Data entries
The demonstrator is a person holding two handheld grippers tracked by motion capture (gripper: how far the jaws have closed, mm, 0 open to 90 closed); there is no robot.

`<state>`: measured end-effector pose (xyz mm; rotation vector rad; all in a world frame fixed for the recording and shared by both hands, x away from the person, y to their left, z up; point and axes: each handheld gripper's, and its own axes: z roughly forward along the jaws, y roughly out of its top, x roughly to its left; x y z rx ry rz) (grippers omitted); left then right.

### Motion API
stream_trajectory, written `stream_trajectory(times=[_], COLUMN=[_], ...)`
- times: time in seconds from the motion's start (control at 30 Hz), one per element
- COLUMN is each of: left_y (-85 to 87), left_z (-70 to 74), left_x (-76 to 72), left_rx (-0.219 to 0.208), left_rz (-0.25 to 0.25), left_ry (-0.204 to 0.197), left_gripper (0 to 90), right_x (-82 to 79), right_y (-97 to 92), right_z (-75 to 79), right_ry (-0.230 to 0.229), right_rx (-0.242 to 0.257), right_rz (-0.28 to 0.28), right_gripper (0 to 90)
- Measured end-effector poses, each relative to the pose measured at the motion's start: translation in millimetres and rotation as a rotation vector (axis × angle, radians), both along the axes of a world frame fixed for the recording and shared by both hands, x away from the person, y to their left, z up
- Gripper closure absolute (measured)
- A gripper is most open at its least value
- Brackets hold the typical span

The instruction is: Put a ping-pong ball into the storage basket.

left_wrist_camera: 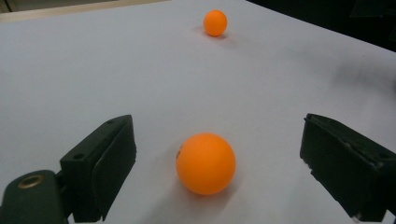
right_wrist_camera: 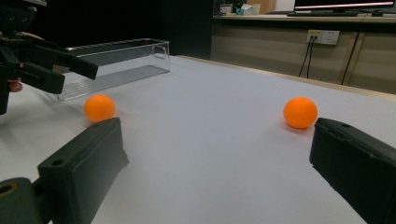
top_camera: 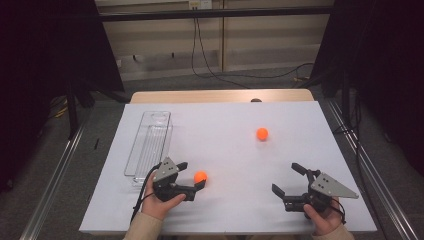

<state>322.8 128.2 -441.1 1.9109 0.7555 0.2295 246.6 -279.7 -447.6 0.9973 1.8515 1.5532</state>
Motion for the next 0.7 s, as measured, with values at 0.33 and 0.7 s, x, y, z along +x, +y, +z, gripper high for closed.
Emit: stream_trajectory(times=[0.33, 0.7], left_y=[-4.3, -7.5], left_z=[-2.5, -4.9], left_x=[0.9, 2.3], left_rx=[0.023, 0.04], left_rz=[-0.001, 0.0], left_ry=[0.021, 0.038], left_gripper=[12.0, 14.2], right_x=[0.1, -0.1], right_y=[0.1, 0.4], right_z=[0.0, 0.2], right_ry=[-0.001, -0.001], right_rx=[-0.002, 0.001], right_rz=[0.002, 0.002], right_gripper=[2.6, 2.6])
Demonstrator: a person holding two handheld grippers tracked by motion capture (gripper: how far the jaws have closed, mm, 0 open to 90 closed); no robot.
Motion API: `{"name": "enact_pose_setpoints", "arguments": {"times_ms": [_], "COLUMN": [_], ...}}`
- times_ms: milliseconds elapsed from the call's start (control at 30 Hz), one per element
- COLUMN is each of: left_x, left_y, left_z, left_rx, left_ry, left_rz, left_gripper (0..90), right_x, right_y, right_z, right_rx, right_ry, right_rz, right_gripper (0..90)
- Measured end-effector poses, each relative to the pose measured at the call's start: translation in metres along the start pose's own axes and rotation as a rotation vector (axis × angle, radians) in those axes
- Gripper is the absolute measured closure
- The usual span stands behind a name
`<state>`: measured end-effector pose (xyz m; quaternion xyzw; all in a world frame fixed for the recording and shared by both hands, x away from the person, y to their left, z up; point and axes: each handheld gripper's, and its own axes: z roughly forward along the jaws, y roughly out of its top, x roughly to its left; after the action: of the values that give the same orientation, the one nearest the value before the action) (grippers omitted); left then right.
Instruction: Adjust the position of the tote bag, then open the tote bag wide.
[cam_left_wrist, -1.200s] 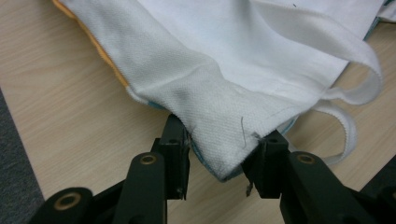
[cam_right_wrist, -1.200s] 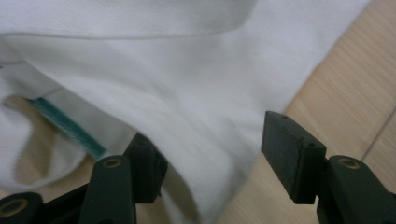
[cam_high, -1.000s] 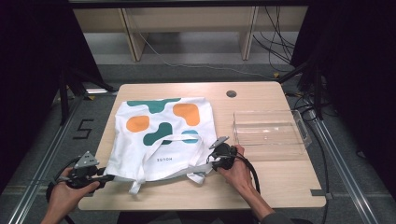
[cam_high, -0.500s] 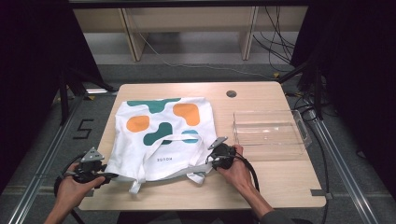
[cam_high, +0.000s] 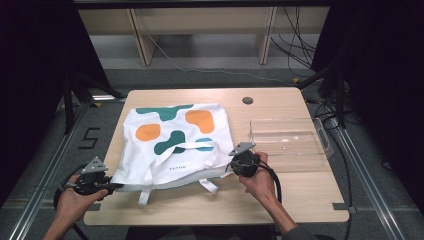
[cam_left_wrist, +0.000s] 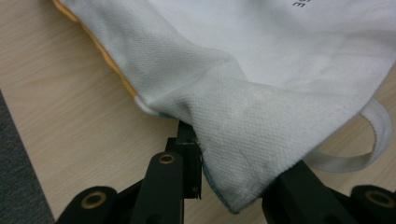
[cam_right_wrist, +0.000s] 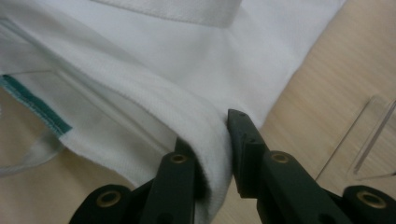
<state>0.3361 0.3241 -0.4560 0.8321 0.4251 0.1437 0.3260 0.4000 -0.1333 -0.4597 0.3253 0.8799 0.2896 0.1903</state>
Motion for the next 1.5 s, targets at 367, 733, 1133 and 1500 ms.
{"name": "enact_pose_setpoints", "arguments": {"times_ms": [367, 733, 1133, 1500], "left_x": [-0.021, -0.023, -0.009, 0.0], "left_y": [0.0, 0.005, 0.066, 0.118], "left_z": [-0.016, -0.034, -0.09, -0.139], "left_rx": [-0.019, -0.15, -0.192, -0.25], "left_ry": [-0.02, -0.048, -0.017, 0.004], "left_rz": [0.122, 0.082, 0.193, 0.244], "left_gripper": [76.3, 77.3, 79.3, 80.1], "right_x": [0.021, 0.018, -0.015, -0.041], "right_y": [-0.008, -0.007, 0.056, 0.118], "right_z": [-0.048, -0.076, -0.126, -0.173], "right_rx": [-0.057, -0.122, -0.141, -0.179], "right_ry": [0.012, 0.041, 0.089, 0.093], "right_rz": [-0.039, -0.011, -0.081, -0.128], "right_gripper": [81.5, 82.1, 84.4, 86.0]}}
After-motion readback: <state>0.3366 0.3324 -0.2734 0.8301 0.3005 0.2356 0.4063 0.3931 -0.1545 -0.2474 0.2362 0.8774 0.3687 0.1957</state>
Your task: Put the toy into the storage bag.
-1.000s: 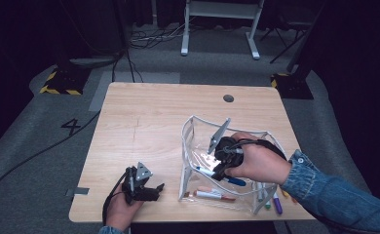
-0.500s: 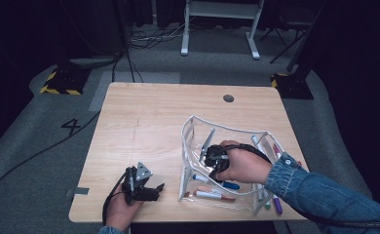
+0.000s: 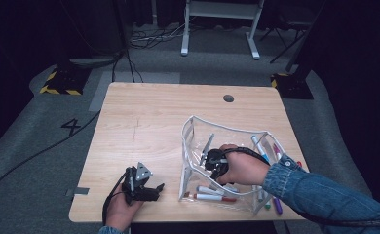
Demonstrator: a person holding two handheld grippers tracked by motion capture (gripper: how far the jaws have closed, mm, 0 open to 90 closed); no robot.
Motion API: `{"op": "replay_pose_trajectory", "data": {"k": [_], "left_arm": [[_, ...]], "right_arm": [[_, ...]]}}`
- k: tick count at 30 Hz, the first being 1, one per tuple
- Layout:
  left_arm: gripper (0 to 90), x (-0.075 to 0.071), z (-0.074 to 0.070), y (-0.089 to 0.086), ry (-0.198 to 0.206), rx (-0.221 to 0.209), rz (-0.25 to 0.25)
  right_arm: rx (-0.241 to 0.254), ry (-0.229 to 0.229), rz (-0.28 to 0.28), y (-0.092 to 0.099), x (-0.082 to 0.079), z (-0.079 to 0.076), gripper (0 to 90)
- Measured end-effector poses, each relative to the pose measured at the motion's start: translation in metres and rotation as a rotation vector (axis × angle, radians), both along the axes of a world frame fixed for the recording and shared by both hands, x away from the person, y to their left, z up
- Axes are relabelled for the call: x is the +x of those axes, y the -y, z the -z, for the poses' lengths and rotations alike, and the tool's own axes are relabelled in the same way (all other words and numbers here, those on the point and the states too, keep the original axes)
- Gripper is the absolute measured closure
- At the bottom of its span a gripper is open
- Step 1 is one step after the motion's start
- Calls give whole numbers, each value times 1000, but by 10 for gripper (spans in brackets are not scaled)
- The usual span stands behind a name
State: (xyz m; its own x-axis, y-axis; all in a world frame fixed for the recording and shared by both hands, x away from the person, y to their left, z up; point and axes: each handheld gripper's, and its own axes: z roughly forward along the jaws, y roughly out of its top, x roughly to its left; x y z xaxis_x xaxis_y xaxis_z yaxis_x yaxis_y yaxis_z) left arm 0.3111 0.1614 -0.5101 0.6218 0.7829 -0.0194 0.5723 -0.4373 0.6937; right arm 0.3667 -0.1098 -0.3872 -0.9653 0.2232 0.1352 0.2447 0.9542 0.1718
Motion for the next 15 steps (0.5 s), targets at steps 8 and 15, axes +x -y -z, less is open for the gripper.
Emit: {"op": "replay_pose_trajectory", "data": {"k": [8, 15], "left_arm": [[147, 0, 0, 0, 0, 0, 0], [147, 0, 0, 0, 1, 0, 0]], "right_arm": [[144, 65, 112, 24, 0, -42, 464], [282, 150, 199, 59, -1, -82, 406]]}}
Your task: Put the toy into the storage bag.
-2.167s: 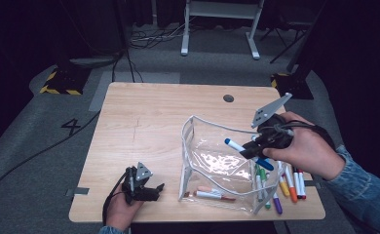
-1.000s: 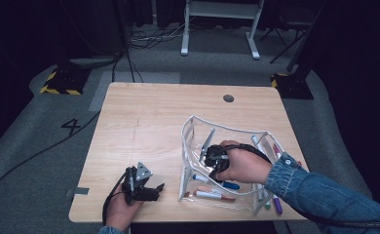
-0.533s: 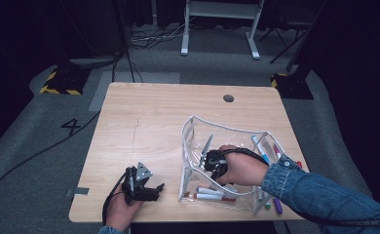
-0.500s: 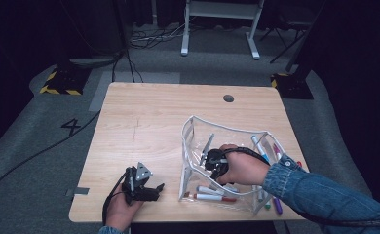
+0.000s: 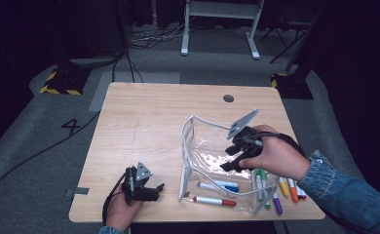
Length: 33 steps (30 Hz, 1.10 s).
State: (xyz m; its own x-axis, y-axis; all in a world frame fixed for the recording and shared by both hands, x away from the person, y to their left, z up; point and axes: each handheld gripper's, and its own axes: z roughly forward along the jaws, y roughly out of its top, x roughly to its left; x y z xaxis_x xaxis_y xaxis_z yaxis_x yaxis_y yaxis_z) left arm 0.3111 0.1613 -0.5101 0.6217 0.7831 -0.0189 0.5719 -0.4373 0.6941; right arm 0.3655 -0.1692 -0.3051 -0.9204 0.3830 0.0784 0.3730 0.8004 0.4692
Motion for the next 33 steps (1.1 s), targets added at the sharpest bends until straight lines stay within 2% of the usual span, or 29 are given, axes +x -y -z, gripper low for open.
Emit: {"op": "replay_pose_trajectory", "data": {"k": [6, 10, 19, 22, 25, 28, 33], "left_arm": [[147, 0, 0, 0, 0, 0, 0], [147, 0, 0, 0, 0, 2, 0], [147, 0, 0, 0, 0, 2, 1], [147, 0, 0, 0, -1, 2, 2], [147, 0, 0, 0, 0, 2, 1], [147, 0, 0, 0, 0, 3, 2], [147, 0, 0, 0, -1, 3, 2]], "right_arm": [[93, 78, 105, 45, 0, -29, 388], [147, 111, 198, 80, -1, -40, 393], [195, 139, 382, 153, -4, -37, 424], [187, 139, 448, 176, -5, -29, 448], [154, 130, 514, 197, -4, -14, 470], [121, 108, 571, 216, -2, 6, 484], [55, 50, 674, 243, 2, 48, 504]]}}
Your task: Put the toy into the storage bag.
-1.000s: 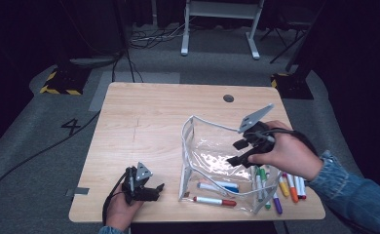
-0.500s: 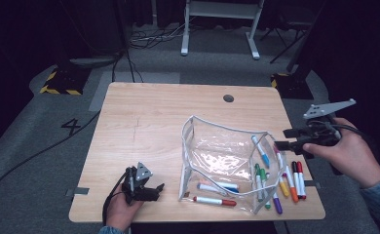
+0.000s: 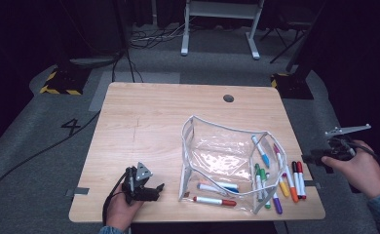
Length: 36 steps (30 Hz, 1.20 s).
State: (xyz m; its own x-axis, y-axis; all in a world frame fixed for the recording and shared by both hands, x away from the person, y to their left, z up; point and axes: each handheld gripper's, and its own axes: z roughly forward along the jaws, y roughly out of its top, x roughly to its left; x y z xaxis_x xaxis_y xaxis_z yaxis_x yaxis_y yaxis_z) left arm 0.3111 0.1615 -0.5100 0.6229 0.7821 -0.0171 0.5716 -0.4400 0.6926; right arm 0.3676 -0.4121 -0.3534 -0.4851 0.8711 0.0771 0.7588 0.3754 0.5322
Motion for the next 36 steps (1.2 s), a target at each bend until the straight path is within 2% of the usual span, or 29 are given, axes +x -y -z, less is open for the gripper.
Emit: {"op": "replay_pose_trajectory", "data": {"k": [3, 8, 13, 17, 21, 25, 28, 29, 31, 33, 36], "left_arm": [[147, 0, 0, 0, 0, 0, 0], [147, 0, 0, 0, 0, 0, 0], [148, 0, 0, 0, 0, 0, -2], [147, 0, 0, 0, 0, -1, -1], [147, 0, 0, 0, 0, 0, 0], [147, 0, 0, 0, 0, 0, 0], [147, 0, 0, 0, 0, 0, 0], [147, 0, 0, 0, 0, -1, -1], [147, 0, 0, 0, 0, 0, 0], [147, 0, 0, 0, 0, 0, 0], [147, 0, 0, 0, 0, 0, 0]], "right_arm": [[-12, -57, 47, 13, 2, 28, 517], [-58, -121, 74, 21, 3, 62, 536], [-104, -170, 104, 22, 5, 88, 554], [-133, -183, 134, 25, 10, 100, 577], [-108, -193, 156, 22, 13, 106, 599], [-132, -218, 154, 15, 15, 114, 662], [-140, -214, 161, 12, 15, 114, 732], [-137, -216, 164, 12, 15, 114, 765], [-139, -219, 172, 12, 14, 113, 771], [-112, -224, 181, 13, 13, 111, 771], [-87, -203, 185, 17, 12, 98, 772]]}}
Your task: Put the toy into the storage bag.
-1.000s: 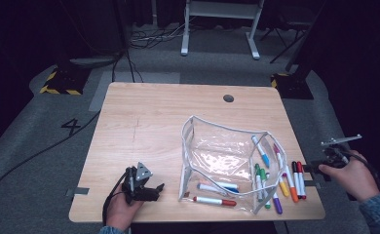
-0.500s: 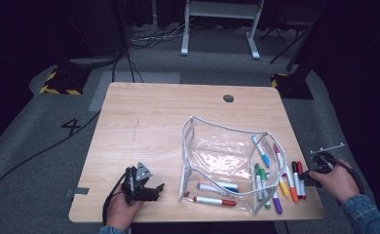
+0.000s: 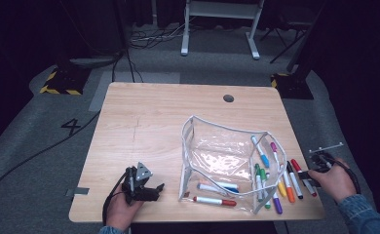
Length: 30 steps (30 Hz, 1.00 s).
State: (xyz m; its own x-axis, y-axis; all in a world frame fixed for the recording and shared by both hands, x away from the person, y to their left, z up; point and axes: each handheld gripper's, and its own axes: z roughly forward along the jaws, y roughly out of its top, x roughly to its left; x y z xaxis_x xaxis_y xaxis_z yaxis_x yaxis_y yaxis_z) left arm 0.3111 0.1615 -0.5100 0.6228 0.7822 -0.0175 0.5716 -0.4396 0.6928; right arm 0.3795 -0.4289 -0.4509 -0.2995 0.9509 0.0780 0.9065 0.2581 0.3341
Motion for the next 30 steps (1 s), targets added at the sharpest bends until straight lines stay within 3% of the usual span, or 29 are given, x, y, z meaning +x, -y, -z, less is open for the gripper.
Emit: {"op": "replay_pose_trajectory", "data": {"k": [5, 9, 16, 24, 30], "left_arm": [[147, 0, 0, 0, 0, 0, 0], [147, 0, 0, 0, 0, 0, 0], [147, 0, 0, 0, 0, 0, -1], [147, 0, 0, 0, 0, 0, 0], [147, 0, 0, 0, 0, 0, 0]], "right_arm": [[-17, 59, -44, -2, -5, -30, 772], [13, 118, -97, -9, -10, -60, 772], [12, 206, -197, -33, -20, -116, 773], [52, 264, -328, -66, -28, -172, 773], [62, 277, -450, -96, -34, -201, 772]]}}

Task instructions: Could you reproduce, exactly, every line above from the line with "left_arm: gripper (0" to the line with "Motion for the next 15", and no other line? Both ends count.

Response for this exercise:
  left_arm: gripper (0 to 90), x (-0.075 to 0.071), z (-0.074 to 0.070), y (-0.089 to 0.086), ry (-0.198 to 0.206), rx (-0.221 to 0.209), rz (-0.25 to 0.25)
  right_arm: rx (-0.241 to 0.254), ry (-0.229 to 0.229), rz (-0.28 to 0.28), y (-0.092 to 0.099), x (-0.082 to 0.079), z (-0.079 to 0.076), gripper (0 to 90)
- Measured end-effector poses, each relative to the pose measured at the motion's start: translation in metres and rotation as a rotation vector (axis × angle, radians), both along the axes of a world frame fixed for the recording and shared by both hands, x away from the person, y to their left, z up
- Axes are relabelled for the call: x is the +x of those axes, y the -y, z the -z, for the poses' lengths and rotations alike, and the tool's own axes are relabelled in the same way (all other words and numbers here, those on the point and the states too, keep the original axes)
- Gripper is the absolute measured closure
- At the bottom of its span a gripper is open
- Step 1 is one step after the motion's start
- Calls give whole numbers, each value times 1000, but by 10 for gripper (spans in brackets are not scaled)
- The usual span stands behind a name
State: (xyz m; its own x-axis, y-axis; all in a world frame fixed for the recording and shared by both hands, x away from the person, y to their left, z up; point and axes: each handheld gripper's, and its own axes: z roughly forward along the jaws, y roughly out of its top, x roughly to its left; x y z xaxis_x xaxis_y xaxis_z yaxis_x yaxis_y yaxis_z) left arm 0.3111 0.1614 -0.5101 0.6218 0.7829 -0.0194 0.5723 -0.4373 0.6937; right arm 0.3667 -0.1098 -0.3872 -0.9653 0.2232 0.1352 0.2447 0.9542 0.1718
Motion for the next 15 steps (0.5 s), targets at steps 8 and 15, axes +x -y -z, less is open for the gripper.

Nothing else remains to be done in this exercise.